Tetapi, bagaimana pun diriku tidak menceritakan kepada siapa – siapa tentang permasalahan itu, bagiku cukup aku, dia, dan Tuhan yang tau tentang semuanya itu. Dan beberapa hari kemudian aku memutuskan untuk mengajak keluargaku ikut kerumah baru yang kubeli untuk Orang Tuaku di daerah tugasku, agar diriku tidak terlalu jauh dengan mereka. Sesampainya kami disana, kami merasa bersyukur karena kami dapat hidup lebih baik dari sebelumnya, dan memulai hidup baru. Di tempat baru kami diriku seperti biasa bekerja, dan orangtuaku membuat warung kecil dirumah sebagai pengisi waktu mereka sehari – hari. Dan mengenai hubunganku dengan Sinta, kusembunyikan permasalahan tersebut sampai kapanpun dengan kedua orang tuaku.
Dua tahun kemudian, tetanggaku Om Andi meneleponku dan memberitau bahwa ada undangan pernikahan buat dirinya dan diriku.
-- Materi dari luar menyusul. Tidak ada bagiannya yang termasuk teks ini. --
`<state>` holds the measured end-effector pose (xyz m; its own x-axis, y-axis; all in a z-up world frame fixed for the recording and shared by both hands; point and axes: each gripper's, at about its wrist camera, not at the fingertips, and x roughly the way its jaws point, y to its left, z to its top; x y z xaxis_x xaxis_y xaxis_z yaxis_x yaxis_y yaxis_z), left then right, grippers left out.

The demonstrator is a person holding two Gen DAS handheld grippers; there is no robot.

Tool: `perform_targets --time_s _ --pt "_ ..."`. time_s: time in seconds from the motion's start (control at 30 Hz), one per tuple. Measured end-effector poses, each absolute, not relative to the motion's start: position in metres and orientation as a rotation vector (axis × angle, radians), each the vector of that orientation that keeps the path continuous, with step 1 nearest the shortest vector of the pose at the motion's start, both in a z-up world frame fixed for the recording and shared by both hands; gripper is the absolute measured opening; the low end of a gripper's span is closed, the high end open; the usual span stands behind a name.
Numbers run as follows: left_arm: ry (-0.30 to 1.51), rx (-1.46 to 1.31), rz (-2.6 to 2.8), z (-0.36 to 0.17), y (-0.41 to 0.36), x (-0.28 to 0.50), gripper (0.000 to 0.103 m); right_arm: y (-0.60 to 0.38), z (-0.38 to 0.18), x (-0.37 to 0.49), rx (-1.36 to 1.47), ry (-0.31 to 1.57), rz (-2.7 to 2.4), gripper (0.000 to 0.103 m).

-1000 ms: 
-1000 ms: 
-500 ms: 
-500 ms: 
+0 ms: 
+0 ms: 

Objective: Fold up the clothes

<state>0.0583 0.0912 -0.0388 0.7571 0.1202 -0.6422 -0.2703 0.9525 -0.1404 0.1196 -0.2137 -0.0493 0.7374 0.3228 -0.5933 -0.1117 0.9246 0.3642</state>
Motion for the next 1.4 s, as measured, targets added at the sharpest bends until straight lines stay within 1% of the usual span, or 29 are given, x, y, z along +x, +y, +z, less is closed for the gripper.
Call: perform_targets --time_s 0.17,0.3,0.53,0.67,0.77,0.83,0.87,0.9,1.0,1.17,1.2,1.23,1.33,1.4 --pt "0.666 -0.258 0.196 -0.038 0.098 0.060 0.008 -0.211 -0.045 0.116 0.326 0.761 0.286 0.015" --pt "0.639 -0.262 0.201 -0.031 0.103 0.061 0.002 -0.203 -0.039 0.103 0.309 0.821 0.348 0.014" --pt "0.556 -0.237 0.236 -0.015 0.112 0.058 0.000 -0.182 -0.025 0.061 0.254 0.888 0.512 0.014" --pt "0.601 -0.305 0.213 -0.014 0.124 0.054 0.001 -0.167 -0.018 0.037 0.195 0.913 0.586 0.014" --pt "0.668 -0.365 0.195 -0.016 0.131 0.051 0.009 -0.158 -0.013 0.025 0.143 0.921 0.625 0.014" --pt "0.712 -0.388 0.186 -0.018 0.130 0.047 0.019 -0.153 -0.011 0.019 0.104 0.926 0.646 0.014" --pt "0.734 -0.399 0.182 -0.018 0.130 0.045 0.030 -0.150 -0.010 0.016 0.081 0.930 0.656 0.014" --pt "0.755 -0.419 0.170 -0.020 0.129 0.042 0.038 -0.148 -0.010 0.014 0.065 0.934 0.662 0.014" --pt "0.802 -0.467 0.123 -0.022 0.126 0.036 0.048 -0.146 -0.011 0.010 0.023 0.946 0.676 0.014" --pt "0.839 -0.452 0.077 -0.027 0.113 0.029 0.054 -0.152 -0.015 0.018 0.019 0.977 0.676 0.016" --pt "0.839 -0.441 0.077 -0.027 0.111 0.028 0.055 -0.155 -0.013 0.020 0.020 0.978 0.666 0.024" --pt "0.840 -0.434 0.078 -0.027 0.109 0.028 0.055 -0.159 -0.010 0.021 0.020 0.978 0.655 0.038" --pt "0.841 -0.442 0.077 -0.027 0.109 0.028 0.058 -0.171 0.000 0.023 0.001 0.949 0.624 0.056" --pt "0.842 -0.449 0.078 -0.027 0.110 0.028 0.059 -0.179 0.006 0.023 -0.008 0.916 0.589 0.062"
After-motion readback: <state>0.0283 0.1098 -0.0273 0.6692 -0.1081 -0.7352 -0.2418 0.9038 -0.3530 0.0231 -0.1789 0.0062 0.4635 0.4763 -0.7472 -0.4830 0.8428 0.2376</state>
Dia memberitau bahwa Sinta akan menikah beberapa hari lagi. Dan ketika saya mendapatkan berita tersebut, walau berat tetapi saya tetap berusaha senyum kecil, dalam hati diriku ada rasa kecewa, tetapi ada rasa bersyukur. Dia mendegarkan nasihatku, dan pastinya aku tetap ingat pada perkataanku bahwa dirinya akan selamanya terekam dalam hati ini. Bagiku lebih baik melupakan satu seseorang daripada harus melupakan identitas diriku sebagai penjaga dan pemersatu bangsa karena satu orang.